WHAT TO WORK ON: If a line below includes the string "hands", copy it.
+++ DATA FOR THIS TASK
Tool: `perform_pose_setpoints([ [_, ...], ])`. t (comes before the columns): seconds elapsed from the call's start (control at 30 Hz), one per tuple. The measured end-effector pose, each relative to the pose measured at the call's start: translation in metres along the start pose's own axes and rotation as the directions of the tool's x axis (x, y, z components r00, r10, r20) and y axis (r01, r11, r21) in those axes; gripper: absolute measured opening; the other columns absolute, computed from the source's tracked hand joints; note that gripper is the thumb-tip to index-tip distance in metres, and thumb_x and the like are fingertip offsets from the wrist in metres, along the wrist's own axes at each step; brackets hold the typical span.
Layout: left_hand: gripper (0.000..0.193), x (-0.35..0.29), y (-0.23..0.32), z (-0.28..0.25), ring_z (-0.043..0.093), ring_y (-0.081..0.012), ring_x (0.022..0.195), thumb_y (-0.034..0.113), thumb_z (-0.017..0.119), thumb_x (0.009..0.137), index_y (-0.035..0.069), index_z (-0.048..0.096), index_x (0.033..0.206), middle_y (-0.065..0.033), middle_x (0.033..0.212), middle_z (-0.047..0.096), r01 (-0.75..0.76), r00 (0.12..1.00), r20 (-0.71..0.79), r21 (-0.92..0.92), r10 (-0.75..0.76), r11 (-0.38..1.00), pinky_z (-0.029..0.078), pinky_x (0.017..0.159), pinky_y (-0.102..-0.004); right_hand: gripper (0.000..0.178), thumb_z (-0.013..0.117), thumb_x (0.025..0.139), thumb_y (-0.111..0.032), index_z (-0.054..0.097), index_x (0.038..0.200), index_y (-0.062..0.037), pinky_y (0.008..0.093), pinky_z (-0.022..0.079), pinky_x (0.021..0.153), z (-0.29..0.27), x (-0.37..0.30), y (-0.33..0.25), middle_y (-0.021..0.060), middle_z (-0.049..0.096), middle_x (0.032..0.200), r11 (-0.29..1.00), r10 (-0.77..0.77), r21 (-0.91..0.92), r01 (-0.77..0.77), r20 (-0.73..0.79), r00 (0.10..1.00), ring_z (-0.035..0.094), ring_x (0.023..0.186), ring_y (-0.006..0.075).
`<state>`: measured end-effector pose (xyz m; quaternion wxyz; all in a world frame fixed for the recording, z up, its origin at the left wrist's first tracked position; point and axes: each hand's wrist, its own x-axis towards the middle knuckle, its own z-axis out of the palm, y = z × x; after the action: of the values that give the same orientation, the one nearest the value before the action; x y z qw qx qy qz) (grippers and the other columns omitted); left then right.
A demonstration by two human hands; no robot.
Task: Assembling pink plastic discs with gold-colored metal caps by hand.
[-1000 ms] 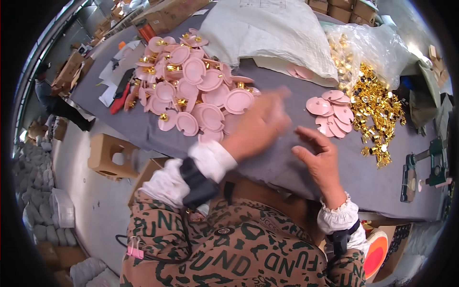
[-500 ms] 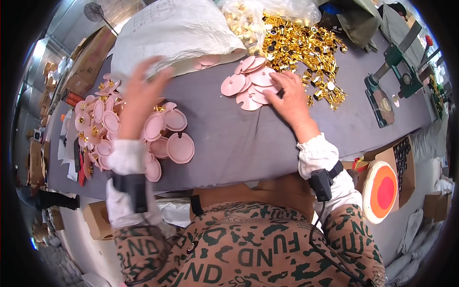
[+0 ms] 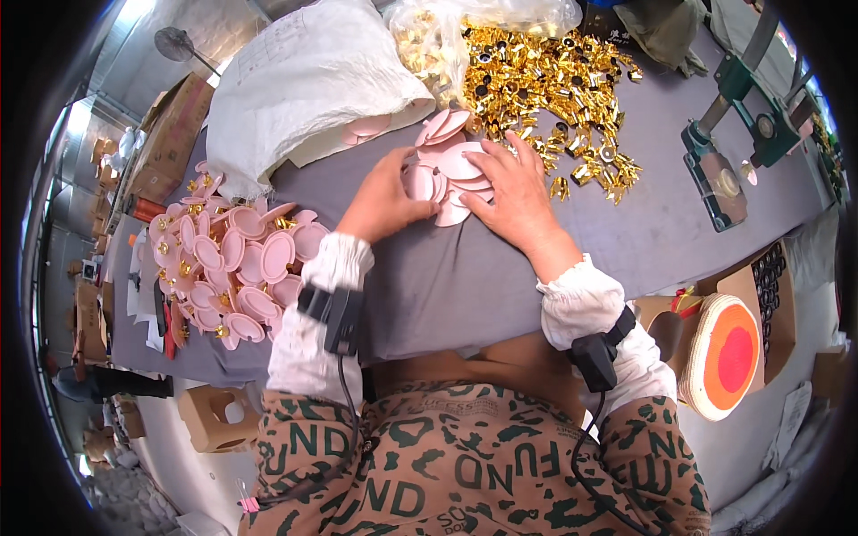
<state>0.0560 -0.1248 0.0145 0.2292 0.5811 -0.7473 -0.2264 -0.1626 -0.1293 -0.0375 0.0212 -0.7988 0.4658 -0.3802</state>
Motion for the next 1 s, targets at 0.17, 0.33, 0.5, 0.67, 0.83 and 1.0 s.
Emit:
perform_pose_setpoints([
  [0.17,0.080,-0.044,0.006,0.022,0.059,-0.0248,0.112,0.025,0.083,0.072,-0.005,0.043,0.134,-0.0189,0.122,0.059,0.058,0.986,-0.110,-0.487,-0.127,0.872,0.049,0.093,-0.0337,0.067,0.081,0.068,-0.023,0.056,0.130,-0.0129,0.0474,0.034,0.109,-0.018,0.003,-0.019,0.0119,0.056,0.133,0.929,-0.178,0.314,0.197,-0.088,0.980,0.043,0.129,0.0362],
  [0.33,0.067,-0.061,0.020,0.029,0.060,-0.0202,0.111,0.021,0.073,0.086,-0.002,0.037,0.138,-0.0157,0.125,0.058,0.200,0.976,0.179,-0.962,-0.126,0.184,0.051,0.094,-0.0326,0.070,0.081,0.069,-0.015,0.053,0.133,-0.0069,0.0369,0.050,0.094,-0.015,0.000,-0.031,0.0143,0.059,0.127,0.706,-0.156,0.706,0.053,0.083,0.984,0.061,0.112,0.0294],
  [0.5,0.069,-0.071,0.019,0.035,0.060,-0.0261,0.114,0.039,0.068,0.089,0.003,0.037,0.140,-0.0137,0.125,0.058,0.170,0.984,0.174,-0.982,-0.043,-0.083,0.052,0.097,-0.0405,0.061,0.080,0.071,-0.009,0.056,0.127,-0.0064,0.0307,0.053,0.083,-0.011,-0.002,-0.034,0.0091,0.063,0.116,0.744,-0.147,0.666,0.056,0.082,0.986,0.064,0.095,0.0200],
  [0.67,0.048,-0.080,-0.005,0.033,0.064,-0.0291,0.106,0.038,0.065,0.091,0.007,0.048,0.123,-0.0084,0.107,0.061,-0.021,0.979,0.008,-0.990,-0.203,-0.140,0.056,0.092,-0.0471,0.059,0.081,0.071,0.001,0.054,0.124,-0.0017,0.0283,0.047,0.089,-0.021,-0.011,-0.046,0.0037,0.059,0.114,0.298,0.194,0.918,-0.260,0.209,0.958,0.056,0.099,0.0114],
  [0.83,0.032,-0.073,0.008,0.047,0.065,-0.0284,0.101,0.036,0.068,0.090,0.010,0.051,0.096,-0.0081,0.105,0.062,-0.083,0.960,-0.031,-0.981,-0.279,-0.176,0.059,0.085,-0.0402,0.055,0.085,0.068,-0.007,0.059,0.117,-0.0024,0.0334,0.049,0.090,-0.028,-0.019,-0.070,0.0115,0.063,0.115,0.766,-0.180,0.614,0.192,-0.083,0.980,0.060,0.106,0.0239],
  [1.0,0.032,-0.082,0.011,0.040,0.063,-0.0259,0.105,0.037,0.053,0.099,0.007,0.054,0.111,-0.0136,0.116,0.061,0.136,0.977,0.169,-0.964,-0.131,-0.230,0.057,0.087,-0.0404,0.056,0.083,0.070,-0.011,0.059,0.120,-0.0025,0.0327,0.051,0.086,-0.009,-0.022,-0.075,0.0136,0.064,0.112,0.798,-0.073,0.598,0.079,-0.034,0.997,0.062,0.101,0.0277],
])
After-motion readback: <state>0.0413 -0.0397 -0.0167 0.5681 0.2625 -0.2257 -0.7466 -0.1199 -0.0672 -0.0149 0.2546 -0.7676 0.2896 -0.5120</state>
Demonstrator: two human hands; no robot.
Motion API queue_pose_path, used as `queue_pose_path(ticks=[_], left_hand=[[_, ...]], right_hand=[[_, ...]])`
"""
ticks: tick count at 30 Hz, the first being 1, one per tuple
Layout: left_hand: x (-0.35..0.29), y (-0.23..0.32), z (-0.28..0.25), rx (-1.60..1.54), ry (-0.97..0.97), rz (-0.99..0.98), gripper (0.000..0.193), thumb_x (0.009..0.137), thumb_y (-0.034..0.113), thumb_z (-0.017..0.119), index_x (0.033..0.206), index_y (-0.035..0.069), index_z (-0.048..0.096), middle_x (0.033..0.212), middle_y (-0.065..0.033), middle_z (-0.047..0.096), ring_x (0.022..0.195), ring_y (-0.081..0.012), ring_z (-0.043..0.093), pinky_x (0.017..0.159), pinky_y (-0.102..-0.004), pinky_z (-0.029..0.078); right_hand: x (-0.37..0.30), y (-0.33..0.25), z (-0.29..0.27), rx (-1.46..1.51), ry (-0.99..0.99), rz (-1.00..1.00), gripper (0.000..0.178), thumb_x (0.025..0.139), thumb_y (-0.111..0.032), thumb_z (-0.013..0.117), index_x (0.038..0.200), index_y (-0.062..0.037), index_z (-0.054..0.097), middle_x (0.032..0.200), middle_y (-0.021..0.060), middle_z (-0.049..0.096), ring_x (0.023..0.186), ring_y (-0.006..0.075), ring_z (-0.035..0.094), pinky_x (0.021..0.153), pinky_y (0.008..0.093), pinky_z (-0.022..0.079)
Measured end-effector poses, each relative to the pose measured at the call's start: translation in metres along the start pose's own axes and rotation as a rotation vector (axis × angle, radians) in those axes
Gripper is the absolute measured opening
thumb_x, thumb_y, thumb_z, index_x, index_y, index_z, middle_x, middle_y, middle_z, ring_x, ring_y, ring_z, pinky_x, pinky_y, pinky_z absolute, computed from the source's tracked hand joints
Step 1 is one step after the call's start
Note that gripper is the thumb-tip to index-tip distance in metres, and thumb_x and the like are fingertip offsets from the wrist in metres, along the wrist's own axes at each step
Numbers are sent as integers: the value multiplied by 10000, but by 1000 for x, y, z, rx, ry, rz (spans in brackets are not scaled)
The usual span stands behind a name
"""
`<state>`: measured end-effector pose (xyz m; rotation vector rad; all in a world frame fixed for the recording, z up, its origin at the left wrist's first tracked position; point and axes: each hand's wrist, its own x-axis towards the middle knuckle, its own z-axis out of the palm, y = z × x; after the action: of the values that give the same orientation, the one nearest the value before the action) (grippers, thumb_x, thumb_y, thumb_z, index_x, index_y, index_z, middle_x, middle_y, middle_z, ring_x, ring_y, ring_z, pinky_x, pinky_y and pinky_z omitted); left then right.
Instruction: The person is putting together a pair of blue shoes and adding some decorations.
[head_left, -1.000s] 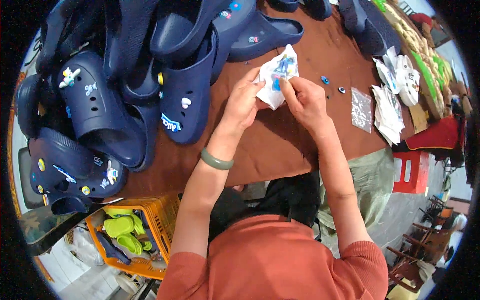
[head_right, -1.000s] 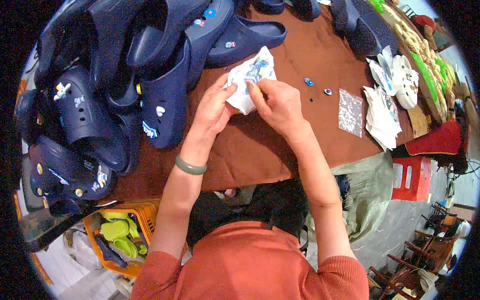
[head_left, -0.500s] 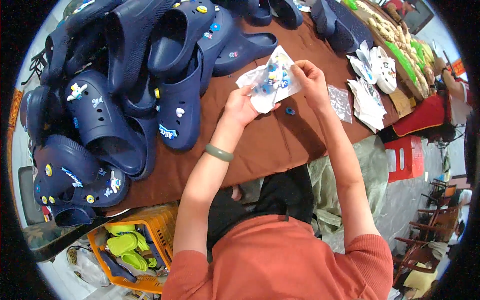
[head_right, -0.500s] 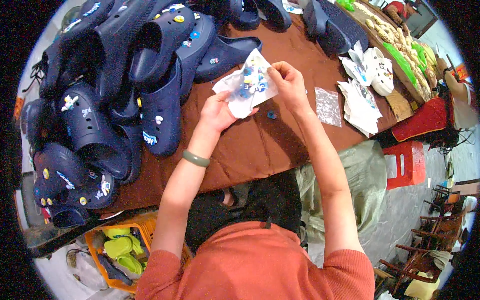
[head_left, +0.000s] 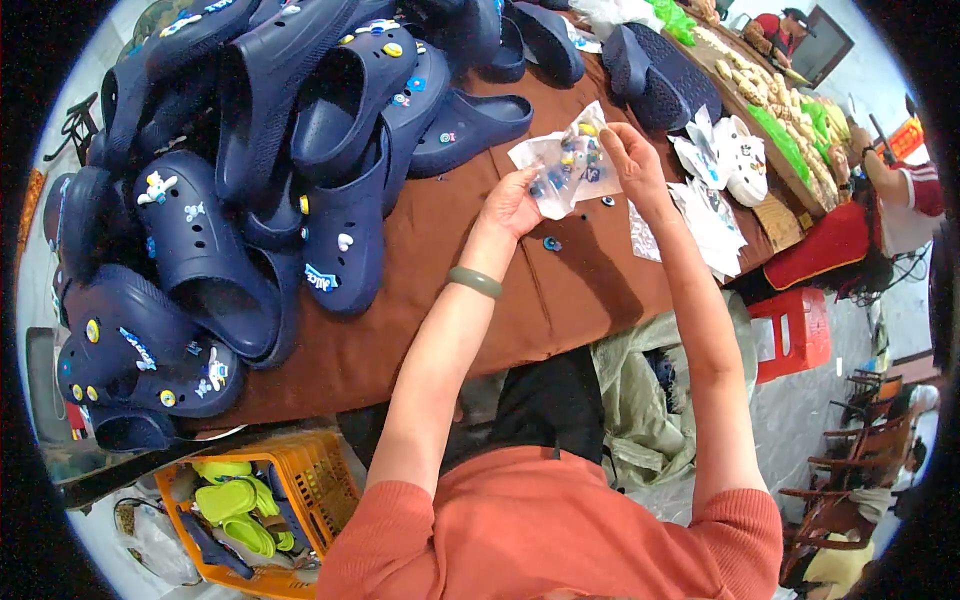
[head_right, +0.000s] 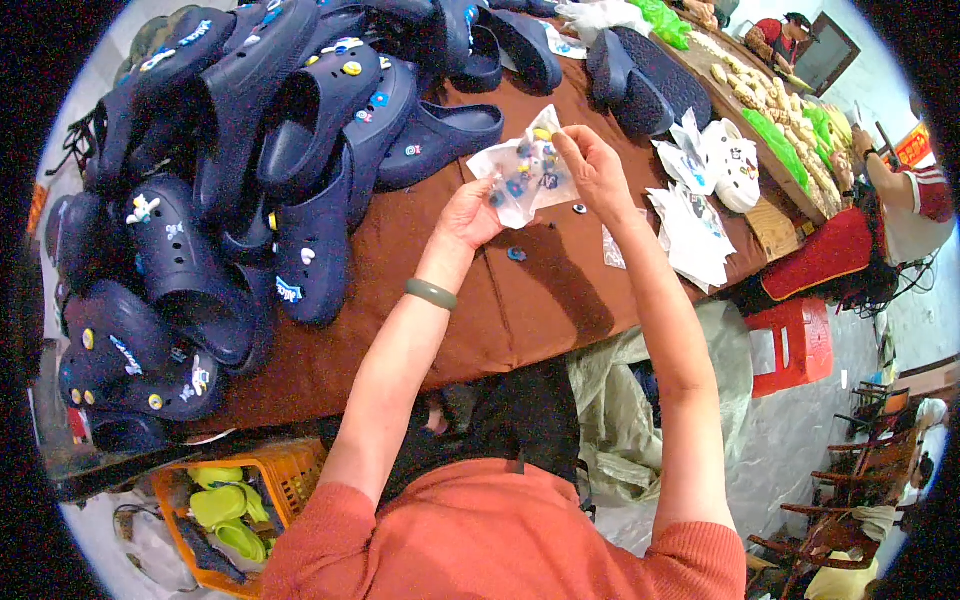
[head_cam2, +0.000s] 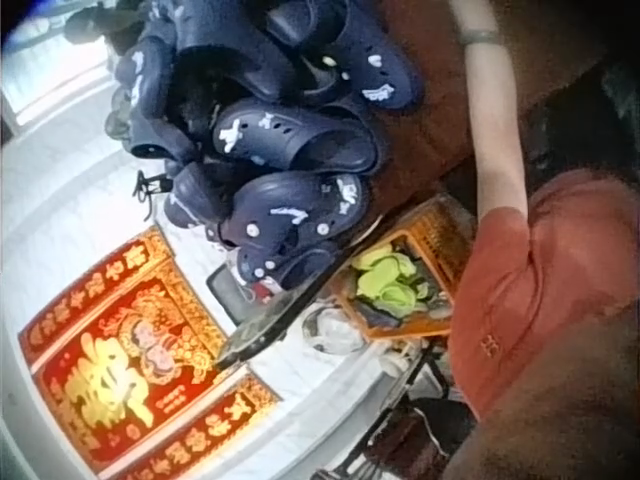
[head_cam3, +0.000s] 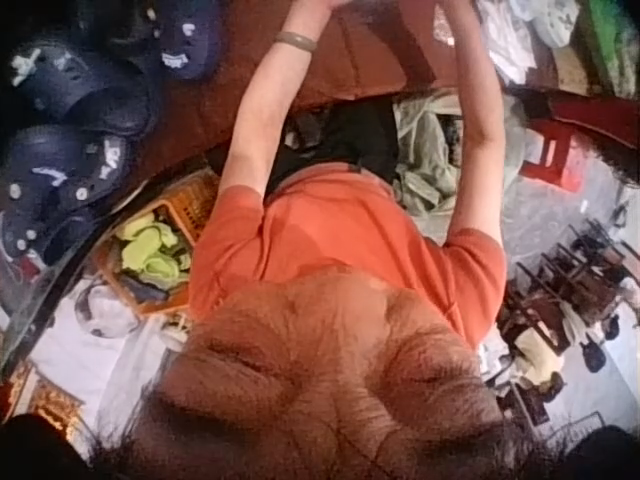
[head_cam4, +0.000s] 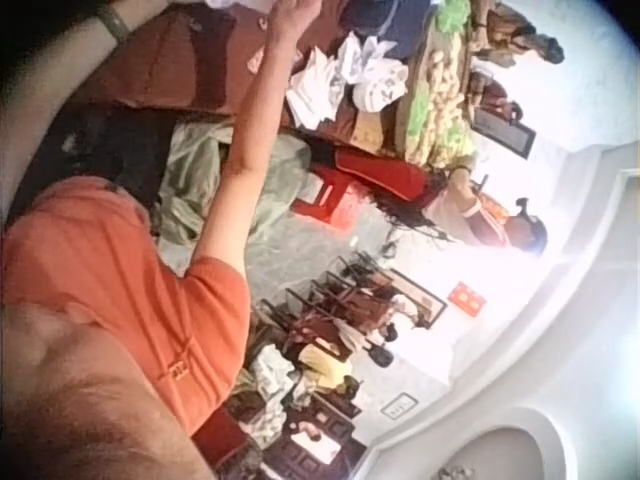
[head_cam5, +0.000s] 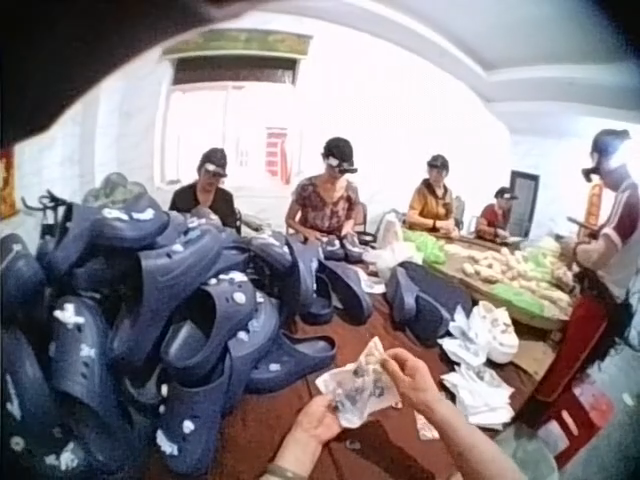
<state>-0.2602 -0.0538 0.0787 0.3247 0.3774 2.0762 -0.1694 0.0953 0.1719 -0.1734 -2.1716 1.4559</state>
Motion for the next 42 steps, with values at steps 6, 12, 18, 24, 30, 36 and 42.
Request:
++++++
EXERCISE RESPONSE:
A demonstration by two human hands; no robot.
Demonstrator: two human hands; no robot.

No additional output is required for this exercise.